7 thoughts on “We Made It Through Another Mother’s Day!

  1. Even though I became a parent through adoption, I do remember those Mother's Days in the past and how painful they can be. I also looked through the eyes of an infertile woman or a childless woman in how our church honored moms, etc., and I'm sad to say they didn't mention anything about those that want to be mothers and can't for a variety of reasons, but there were lots of honorings for moms, potted plants and other things. I might say something next year when it rolls around, to be more sensitive to someone in the crowd that might be struggling with not being a mom or missing their mom and perhaps tone down the festivities. betty


  2. Thanks for adding this, Betty. I'm fortunate to be on the liturgy committee at our church. I mentioned this problem for the childless a few times, and our pastor really did tone down the Mother's Day honors. He now expands his prayer to every woman who nurtures in some way.

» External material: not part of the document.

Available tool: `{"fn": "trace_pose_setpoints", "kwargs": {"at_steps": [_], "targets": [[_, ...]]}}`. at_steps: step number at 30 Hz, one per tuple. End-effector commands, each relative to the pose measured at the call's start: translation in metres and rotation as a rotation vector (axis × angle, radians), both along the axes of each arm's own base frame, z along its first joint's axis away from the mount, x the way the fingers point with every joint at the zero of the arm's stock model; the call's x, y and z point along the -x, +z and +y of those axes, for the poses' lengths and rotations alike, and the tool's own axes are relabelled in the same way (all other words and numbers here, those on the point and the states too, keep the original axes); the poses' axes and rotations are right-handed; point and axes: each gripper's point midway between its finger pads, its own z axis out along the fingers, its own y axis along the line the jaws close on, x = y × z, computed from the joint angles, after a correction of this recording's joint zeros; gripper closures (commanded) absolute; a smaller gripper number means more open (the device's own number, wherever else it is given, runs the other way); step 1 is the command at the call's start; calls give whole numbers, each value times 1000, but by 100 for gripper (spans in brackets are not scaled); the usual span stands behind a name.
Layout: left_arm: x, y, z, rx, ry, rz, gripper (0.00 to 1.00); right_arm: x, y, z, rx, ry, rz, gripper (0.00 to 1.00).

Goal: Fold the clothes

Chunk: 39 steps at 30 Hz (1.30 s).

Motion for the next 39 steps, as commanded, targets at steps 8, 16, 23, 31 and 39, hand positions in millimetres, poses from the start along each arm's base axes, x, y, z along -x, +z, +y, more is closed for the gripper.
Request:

  3. It's hard for me to write this comment. I don't really know how to start. Ok. I'm married to my childhood sweetheart. He is my other half, soulmate, best friend. And I'm so angry with him I sometimes could scream.There’s a huge backstory, but I'll be brief. A year after our wedding, he announced that he didn't know if he wanted children. I didn't know what I wanted. Fast forward eight years and we are in such a muddle. He has left the decision solely on my shoulders, and it is weighing me down. I can't even think clearly about it any more, I certainly don't know how I feel. I have a very demanding career, finally earn good money, am getting older. Has the time to do this passed? He never raises the subject–how can he not discuss the biggest decision of our lives? Meanwhile, I'm pushing down the anger. And dreading my upcoming 37th birthday. It may already be too late. I know this. And still, stalemate.Thank you for your blog. It helps.


  4. Ooh, I wish I had all the answers, SoTired. Sounds like it's time for a heart-to-heart talk with your soulmate. Tell him how you feel, that you don't want all the decision on your shoulders and that it's time to do it or decide not to. I hope you can get some rest.


  5. Sue, I just became a mother finally late in life (45), but I will NEVER forget what it felt like just about all of my adult life, to go to a baby shower or when it was Mother's Day. What always got me and still gets me is the women who act as if they are better than childless women, just because they have children. One has nothing to do with the other, though, and in fact MANY childless (and even childfree) women add to society in a big way, maybe even MORE than many mothers. Anyway, I can say that I don't expect anyone to fall all over me for Mother's Day or any other day. Motherhood is its own reward. I might not have been like that had I not gone through childlessness for most of my adult life.


  6. To SoTired, 37 might not be too late. There are other options, like IVF with either your own egg or donor egg. There is adoption. NONE of these options are easy, but they are worth going through. Of course there is nothing wrong with being childless as well, but I want you to do what is right for you and not be discouraged. Good luck.


  7. I'm new & just found your website. I've had three miscarriages in five yrs. I'm almost 50, & change of life is starting. I won't go into details. I cried for around two decades at baby showers, but Jesus has done major work in my heart in that department. I have two step-kids. 34 & 32. Between them seven grandkids. The step-kids throw a Mother's Day cookout for me & my husband’s ex, their birth mother. It is awkward but I went for years with no card/phone call, so they are turning the corner. Many things about Mother's Day break my heart, over & over. It's too much to write in this post. I tried for 25 yrs to get pregnant, was told by three fertility specialists I would never conceive. Around 42, I started getting pregnant left & right. Just couldn't carry full term. Honestly I could go on & on. My step-kids are very close to their birth mother, which is a very good thing! Yes, I feel very left out. Our church does an outstanding job of being inclusive of all women on MDay. I am grateful for what I do have, not complaining about what I don't have.